• _Supplied data_
┌──

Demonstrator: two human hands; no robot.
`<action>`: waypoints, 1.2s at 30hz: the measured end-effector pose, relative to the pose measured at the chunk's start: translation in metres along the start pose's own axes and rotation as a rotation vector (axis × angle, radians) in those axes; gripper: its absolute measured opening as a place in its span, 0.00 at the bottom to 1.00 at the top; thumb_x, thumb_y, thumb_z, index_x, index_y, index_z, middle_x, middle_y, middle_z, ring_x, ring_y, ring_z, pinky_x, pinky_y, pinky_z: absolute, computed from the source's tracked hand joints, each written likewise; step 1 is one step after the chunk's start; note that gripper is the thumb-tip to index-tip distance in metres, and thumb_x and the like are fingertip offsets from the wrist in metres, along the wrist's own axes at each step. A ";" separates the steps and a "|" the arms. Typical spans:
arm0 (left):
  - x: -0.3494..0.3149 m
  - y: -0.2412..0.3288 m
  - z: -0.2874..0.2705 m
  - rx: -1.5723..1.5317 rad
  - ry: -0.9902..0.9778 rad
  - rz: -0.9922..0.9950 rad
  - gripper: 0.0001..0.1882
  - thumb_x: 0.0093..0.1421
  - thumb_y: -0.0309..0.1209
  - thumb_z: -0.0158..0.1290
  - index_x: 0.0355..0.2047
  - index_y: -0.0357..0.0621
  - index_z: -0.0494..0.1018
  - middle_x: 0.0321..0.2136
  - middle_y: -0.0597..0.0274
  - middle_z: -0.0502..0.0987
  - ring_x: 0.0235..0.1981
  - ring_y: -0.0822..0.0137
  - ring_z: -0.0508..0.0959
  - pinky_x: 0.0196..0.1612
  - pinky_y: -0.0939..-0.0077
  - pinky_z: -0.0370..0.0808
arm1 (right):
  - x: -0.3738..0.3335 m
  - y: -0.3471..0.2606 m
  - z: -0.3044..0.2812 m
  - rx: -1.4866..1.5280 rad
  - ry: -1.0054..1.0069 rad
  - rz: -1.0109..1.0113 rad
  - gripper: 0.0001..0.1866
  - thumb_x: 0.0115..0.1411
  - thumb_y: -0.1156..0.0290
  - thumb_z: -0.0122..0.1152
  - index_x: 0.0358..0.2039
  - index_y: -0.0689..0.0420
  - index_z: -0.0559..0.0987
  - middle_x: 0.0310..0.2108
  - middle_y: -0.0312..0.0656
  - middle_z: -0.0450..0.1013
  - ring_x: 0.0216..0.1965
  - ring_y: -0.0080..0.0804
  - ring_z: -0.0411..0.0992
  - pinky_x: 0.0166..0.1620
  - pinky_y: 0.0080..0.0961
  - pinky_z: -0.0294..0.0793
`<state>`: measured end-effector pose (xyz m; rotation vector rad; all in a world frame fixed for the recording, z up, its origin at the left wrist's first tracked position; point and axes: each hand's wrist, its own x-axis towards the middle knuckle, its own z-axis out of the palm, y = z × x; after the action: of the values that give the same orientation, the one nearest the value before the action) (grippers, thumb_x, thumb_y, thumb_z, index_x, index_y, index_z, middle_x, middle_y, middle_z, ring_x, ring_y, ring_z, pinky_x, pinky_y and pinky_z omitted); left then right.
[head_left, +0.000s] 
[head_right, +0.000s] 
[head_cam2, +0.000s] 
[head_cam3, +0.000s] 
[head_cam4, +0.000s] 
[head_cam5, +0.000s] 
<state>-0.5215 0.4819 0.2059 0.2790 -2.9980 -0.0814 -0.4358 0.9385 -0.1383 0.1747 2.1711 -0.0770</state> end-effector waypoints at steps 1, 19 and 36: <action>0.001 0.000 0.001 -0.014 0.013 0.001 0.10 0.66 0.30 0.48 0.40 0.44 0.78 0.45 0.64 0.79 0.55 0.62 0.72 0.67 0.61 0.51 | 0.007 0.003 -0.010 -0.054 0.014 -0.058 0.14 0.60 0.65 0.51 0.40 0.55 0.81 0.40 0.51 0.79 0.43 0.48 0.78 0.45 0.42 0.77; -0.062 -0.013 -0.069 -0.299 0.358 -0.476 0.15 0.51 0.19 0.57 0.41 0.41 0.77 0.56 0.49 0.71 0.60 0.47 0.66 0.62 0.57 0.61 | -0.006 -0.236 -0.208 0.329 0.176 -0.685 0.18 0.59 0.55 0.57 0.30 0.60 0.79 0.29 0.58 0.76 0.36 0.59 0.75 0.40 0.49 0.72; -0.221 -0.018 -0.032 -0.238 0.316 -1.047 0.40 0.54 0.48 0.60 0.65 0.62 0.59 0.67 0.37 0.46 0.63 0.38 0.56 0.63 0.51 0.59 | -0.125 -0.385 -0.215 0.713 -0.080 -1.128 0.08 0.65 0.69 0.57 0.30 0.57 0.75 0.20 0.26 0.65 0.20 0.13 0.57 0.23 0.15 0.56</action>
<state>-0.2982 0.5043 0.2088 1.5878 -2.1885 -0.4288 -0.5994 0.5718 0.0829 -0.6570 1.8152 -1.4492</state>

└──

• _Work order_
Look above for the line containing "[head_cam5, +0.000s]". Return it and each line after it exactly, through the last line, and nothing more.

• _Exercise answer_
[head_cam5, +0.000s] 
<state>-0.5215 0.4819 0.2059 0.2790 -2.9980 -0.0814 -0.4358 0.9385 -0.1383 0.1747 2.1711 -0.0770</state> end-effector waypoints at steps 1, 19 and 36: <action>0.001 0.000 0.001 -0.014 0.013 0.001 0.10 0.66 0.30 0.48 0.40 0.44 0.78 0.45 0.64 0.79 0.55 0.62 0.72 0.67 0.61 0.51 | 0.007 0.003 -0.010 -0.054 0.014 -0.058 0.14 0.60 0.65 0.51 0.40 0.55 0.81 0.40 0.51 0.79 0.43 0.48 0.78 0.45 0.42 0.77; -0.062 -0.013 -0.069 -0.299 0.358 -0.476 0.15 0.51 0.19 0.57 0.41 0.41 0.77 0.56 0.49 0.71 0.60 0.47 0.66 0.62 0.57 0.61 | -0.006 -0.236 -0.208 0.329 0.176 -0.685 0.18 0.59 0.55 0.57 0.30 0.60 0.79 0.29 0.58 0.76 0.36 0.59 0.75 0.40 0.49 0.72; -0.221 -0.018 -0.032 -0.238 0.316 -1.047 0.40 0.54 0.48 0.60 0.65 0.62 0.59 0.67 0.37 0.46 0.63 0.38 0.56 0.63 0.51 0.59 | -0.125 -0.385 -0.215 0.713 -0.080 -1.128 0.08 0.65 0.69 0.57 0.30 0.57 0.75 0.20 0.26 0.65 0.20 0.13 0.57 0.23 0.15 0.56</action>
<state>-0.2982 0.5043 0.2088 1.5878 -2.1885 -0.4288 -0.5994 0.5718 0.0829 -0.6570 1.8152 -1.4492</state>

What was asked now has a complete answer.